Gaza vive crise humanitária sob falso alto o fogo
15/01/2026, 05:04:07Uma realidade difícil em Gaza
Mais de 4.000 pessoas em Gaza estão praticamente sem teto devido às fortes tempestades, enquanto a reconstrução avança lentamente e os bombardeios israelenses continuam diariamente. Crianças e suas famílias seguem expostas às intempéries, como é o caso de Rayan al Jeir, que vive em um acampamento improvisado na Cidade de Gaza. "As fortes chuvas e os ventos destroem nossas barracas", desabafa ele por mensagens. Com a tempestade Byron, ele e outras 55.000 famílias estão em busca de novos locais para se abrigar, mas muitas regiões estão alagadas.A população de Gaza, que conta com cerca de 900.000 pessoas vivendo em condições precárias após a destruição de mais de 80% das edificações por conta do conflito, enfrenta um inverno implacável. Os hospitais relatam casos trágicos, como o de Jalil Abu al Jair, que faleceu com apenas duas semanas de vida devido ao frio intenso em uma barraca. "Seu corpo estava gelado", conta a mãe do menino, Eman, em uma entrevista. O desespero é palpável, pois a falta de transporte e as difíceis condições de acesso aos hospitais fazem que o socorro chegue tarde demais para muitos.
Os relatos de vidas interrompidas em Gaza não param. Apesar do que o governo do ex-presidente dos EUA Donald Trump chamou de "paz em Oriente Médio", a situação no território é agonizante. Com a promessa de um alto o fogo, os bombardeios israelenses se tornaram menos frequentes, mas a morte continua a marcar o dia a dia de muitos palestinos. "Alto o fogo? Que alto o fogo?! Isso é apenas uma morte mais lenta", dizem muitos. A população se vê confinada em 42% do território controlado pelo Hamas, com o restante sob domínio israelense, transformado em um ambiente hostil e desolado.
As sanções e restrições ainda dificultam a chegada de ajuda, com famílias se arriscando em busca de recursos. Histórias lamentáveis, como a de Fadi e Yumaa, irmãos que foram mortos ao serem alvejados por soldados israelenses enquanto tentavam coletar lenha, exemplificam a brutalidade da situação. O plano de reconstrução proposto por Trump implica em mais complicações, com o envolvimento de instituições internacionais ainda indefinidas. Enquanto isso, a população continua vivendo em um limbo, sem saber o que o futuro reserva.
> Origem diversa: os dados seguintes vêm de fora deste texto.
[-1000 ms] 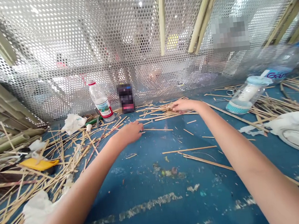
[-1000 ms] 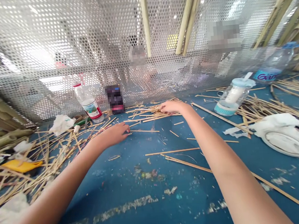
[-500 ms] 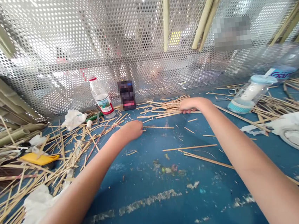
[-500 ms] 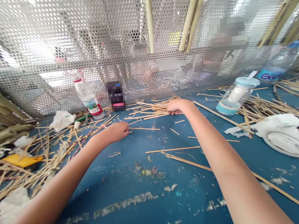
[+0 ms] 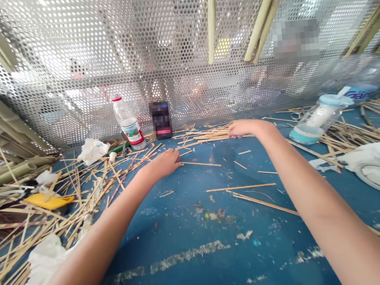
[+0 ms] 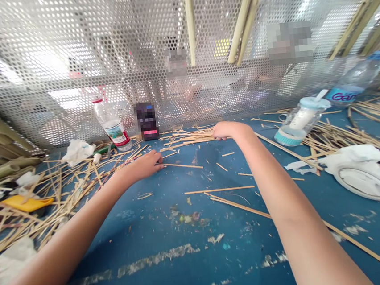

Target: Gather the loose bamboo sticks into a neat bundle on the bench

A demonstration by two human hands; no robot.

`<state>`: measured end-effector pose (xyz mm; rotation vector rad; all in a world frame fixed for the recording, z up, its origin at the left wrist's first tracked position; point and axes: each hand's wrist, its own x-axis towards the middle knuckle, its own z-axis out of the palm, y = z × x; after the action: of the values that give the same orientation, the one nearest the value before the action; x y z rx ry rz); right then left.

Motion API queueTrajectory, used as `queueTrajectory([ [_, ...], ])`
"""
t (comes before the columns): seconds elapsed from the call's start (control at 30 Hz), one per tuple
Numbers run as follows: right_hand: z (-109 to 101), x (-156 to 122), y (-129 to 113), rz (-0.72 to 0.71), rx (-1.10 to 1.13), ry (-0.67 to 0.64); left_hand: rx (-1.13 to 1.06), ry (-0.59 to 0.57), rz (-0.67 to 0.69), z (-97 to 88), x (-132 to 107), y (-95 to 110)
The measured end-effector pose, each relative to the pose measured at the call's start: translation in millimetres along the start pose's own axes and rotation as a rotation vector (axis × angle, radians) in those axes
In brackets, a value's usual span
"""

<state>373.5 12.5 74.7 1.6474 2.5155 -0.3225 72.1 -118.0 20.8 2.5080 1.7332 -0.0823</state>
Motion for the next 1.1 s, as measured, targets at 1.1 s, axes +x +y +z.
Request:
queueTrajectory([
  [1.1,35.1,-44.6,-151.3,-0.388,-0.218,-0.244,0.129,0.029,-0.103,-20.3,-5.2,-16.0],
])
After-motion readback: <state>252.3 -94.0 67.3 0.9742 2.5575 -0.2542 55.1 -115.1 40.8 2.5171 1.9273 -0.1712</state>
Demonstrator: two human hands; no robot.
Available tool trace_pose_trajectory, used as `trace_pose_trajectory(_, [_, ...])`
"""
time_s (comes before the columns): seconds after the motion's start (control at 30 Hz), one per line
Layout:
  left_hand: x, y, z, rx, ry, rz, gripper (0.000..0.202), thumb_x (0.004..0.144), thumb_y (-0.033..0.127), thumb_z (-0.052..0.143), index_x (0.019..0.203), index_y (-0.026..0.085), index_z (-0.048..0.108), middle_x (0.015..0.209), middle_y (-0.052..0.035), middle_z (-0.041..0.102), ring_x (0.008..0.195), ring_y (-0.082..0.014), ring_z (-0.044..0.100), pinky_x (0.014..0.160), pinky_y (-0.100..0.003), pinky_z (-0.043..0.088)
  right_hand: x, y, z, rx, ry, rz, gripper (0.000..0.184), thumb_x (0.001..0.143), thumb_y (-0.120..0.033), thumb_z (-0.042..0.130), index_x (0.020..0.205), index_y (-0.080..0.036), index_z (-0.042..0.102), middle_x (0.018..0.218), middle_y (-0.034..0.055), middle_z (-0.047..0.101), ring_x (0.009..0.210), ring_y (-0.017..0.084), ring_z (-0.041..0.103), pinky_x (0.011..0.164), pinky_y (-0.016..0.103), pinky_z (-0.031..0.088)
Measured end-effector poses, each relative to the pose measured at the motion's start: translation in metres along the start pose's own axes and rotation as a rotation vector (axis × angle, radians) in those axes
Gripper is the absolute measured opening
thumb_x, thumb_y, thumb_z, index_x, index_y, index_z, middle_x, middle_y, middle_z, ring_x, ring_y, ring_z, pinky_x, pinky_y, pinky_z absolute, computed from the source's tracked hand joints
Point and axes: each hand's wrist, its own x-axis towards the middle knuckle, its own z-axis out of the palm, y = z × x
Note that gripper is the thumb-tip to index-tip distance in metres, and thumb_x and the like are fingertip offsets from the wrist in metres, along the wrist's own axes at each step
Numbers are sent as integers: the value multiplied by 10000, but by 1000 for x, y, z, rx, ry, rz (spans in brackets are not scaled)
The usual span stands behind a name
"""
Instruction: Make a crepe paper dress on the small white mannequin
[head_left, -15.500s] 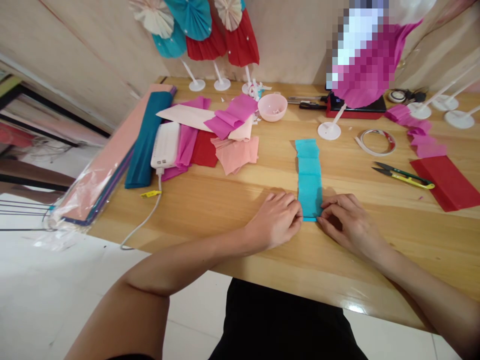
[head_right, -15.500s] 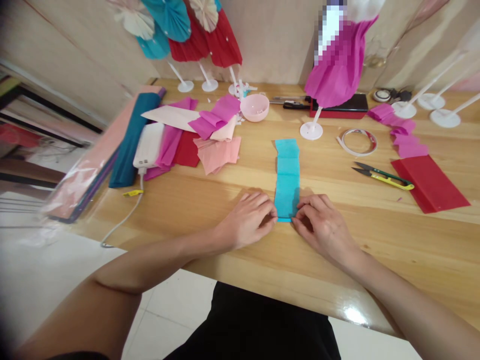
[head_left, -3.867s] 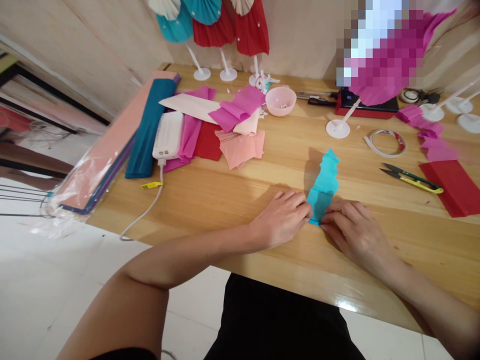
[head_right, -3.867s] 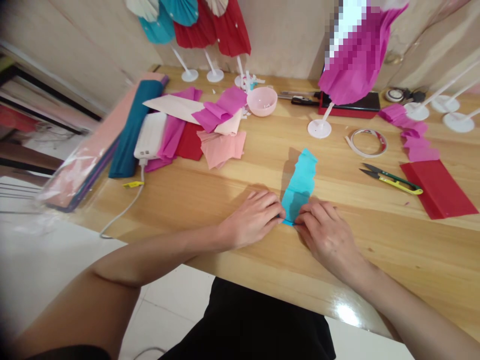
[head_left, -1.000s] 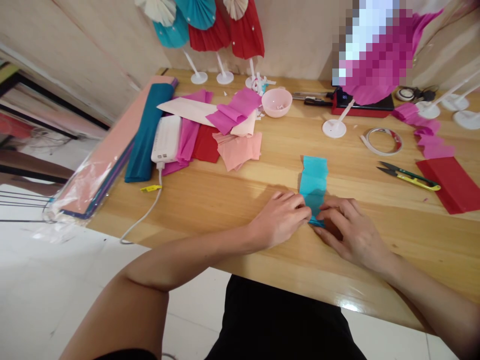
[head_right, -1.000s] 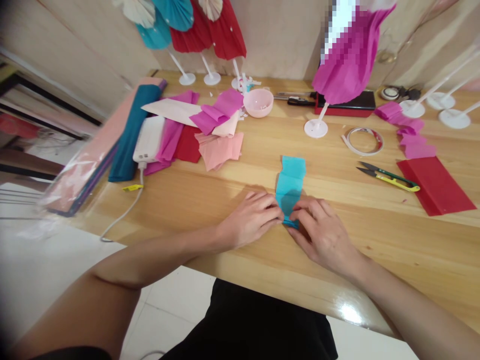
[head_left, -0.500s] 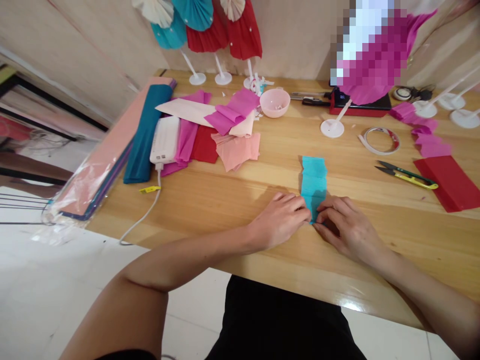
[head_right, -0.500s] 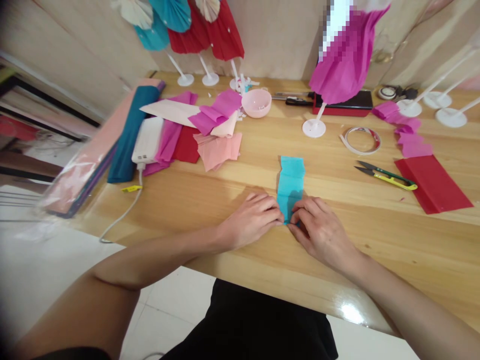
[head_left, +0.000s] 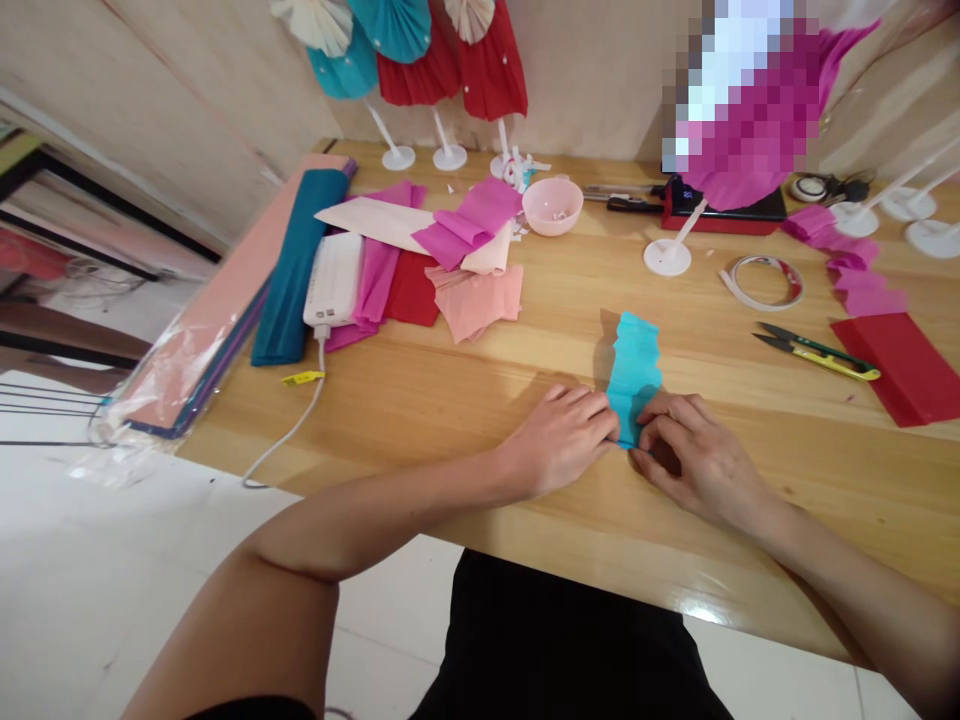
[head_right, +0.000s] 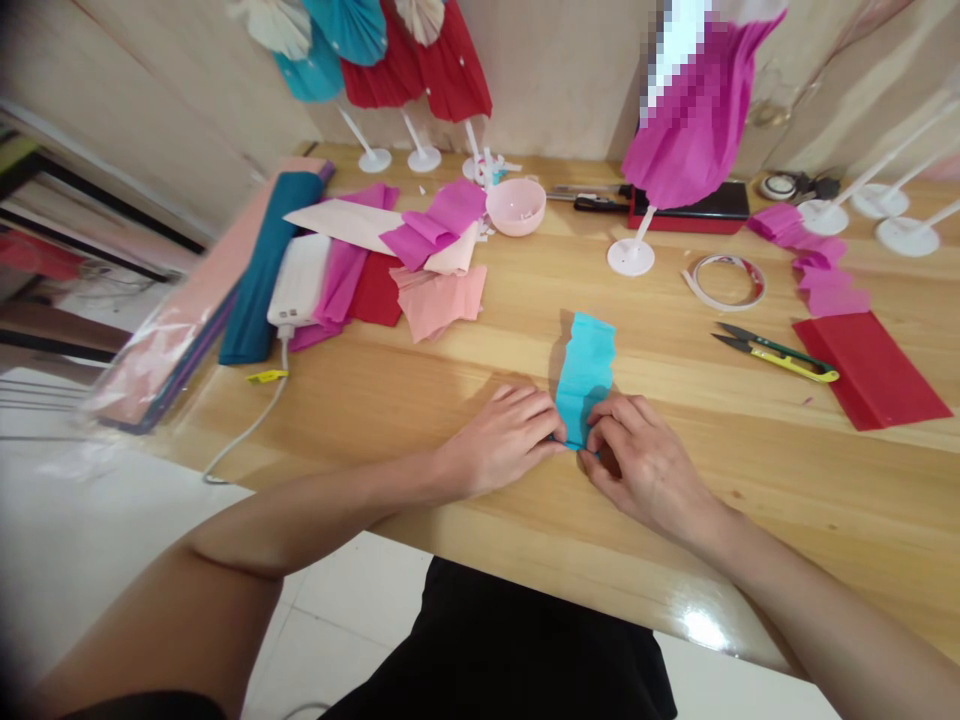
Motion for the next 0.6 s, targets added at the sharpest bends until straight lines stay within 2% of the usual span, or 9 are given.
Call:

A Organização das Nações Unidas (ONU) reporta que 300.000 tendas e abrigos são necessários para os deslocados em Gaza, mas a burocracia e os bloqueios políticos ainda dificultam a entrada desses suprimentos essenciais. Com a contagem de mortos aumentando, a ONU indica que a invasão israelense já superou os 70.000 óbitos. Essas estatísticas são perturbadoras, dado que, mesmo diante de um cessar-fogo, os disparos e bombardeios ocorrem quase diariamente. A perspectiva de uma nova fase de negociações não traz alívio, mas sim mais incertezas e desespero.
As condições alimentares continuam críticas, com 77% da população vivendo em insegurança alimentar aguda. Embora o fluxo de alimentos tenha melhorado, a situação ainda é alarmante, com muitos cidadãos sem condições de adquirir produtos básicos. Enquanto alguns poucos benefícios aparecem na vida cotidiana, como a abertura de uma nova cafeteria, a maioria da população ainda enfrenta dificuldades imensas para alimentar as suas famílias. A desigualdade se acentua, e a esperança de dias melhores permanece distante no horizonte.
A tragédia contínua em Gaza evidencia não apenas a urgência de uma solução pacífica, mas também a necessidade de assistência e solidariedade internacional para com um povo que, em meio a um limbo de expectativas, busca apenas um recomeço.